The portion of the Aral Sea inside Kazakhstan and the Syr Darya River that feeds it have been put on the list of wetlands of international importance protected under the Ramsar Convention, WWF Russia said on Thursday.

 

The 330,000-hectare area in Kazakhstan including the eastern part of the North Aral Sea, the gulf of Saryshyganak and the Syr Darya river delta, have become the country’s tenth wetland zone protected under the Ramsar convention. Signed in 1971, the convention includes over 2,000 wetland areas in 163 countries.

 

“The 'wetland of international importance' status means that its environmental significance is acknowledged at the international level and it will help to attract funds for conservation efforts,” WWF Russia said in a statement.

 

The area is home to 200,000 birds that nest in the area or migrate there, as well as rare species of fish, such as pike asp and Aral trout.

 

The Aral Sea, which is located in the heart of the Central Asian desert, was once one of the four largest lakes in the world with an area of 68,000 square kilometers. The Sea has been steadily shrinking since the 1960s after the rivers that fed it were diverted for irrigation purposes.

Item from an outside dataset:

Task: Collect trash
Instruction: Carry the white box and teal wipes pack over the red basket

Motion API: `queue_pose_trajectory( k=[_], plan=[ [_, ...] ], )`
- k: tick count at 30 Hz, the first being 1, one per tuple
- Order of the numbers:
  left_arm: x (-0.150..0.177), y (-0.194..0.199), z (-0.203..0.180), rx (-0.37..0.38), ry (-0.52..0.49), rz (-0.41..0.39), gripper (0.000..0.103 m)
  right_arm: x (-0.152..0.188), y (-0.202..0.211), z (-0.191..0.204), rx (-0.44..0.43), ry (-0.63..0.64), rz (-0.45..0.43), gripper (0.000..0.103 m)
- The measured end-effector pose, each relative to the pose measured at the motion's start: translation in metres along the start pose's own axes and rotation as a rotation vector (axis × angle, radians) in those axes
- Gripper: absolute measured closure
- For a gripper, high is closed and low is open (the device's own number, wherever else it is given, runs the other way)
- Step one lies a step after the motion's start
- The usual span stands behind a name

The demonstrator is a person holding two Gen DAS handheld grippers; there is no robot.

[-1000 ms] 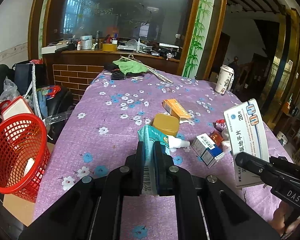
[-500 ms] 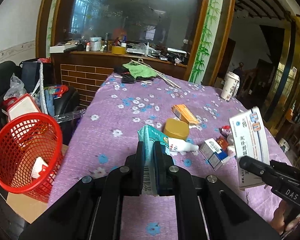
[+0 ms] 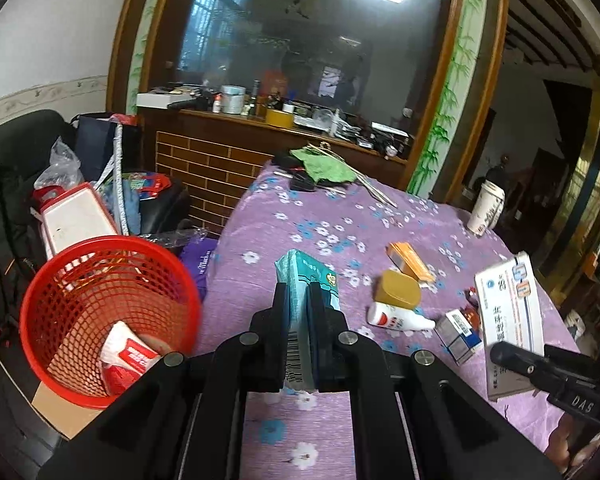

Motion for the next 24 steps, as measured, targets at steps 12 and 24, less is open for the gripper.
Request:
queue_pose_trajectory(
  k=[12, 24],
  plan=[
    [-0.034, 0.030, 0.074, -0.112, 0.063, -0.066, 0.095, -0.033, -0.036, 0.057, -0.140, 0.072, 0.040, 0.089],
    [-0.060, 0.047, 0.135, -0.204, 0.117, -0.119, 0.095, -0.082, -0.081, 0.124, -0.253, 0.159, 0.067, 0.089]
  ],
)
Point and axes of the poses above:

By 2007, it had declined to 10 percent of its original size, splitting into four lakes - the North Aral Sea, the eastern and western basins of the once far larger South Aral Sea and one smaller lake between the North and South Aral Seas.

 

In an ongoing effort in Kazakhstan to save and replenish the North Aral Sea, a dam project was completed in 2005. The water level has risen as a result, and the local populations of fish and birds have started to increase.

Ecologists have described the shrinking of the Aral Sea as "one of the planet's worst environmental disasters." The region's once prosperous fishing industry has been essentially destroyed, bringing unemployment and economic hardship.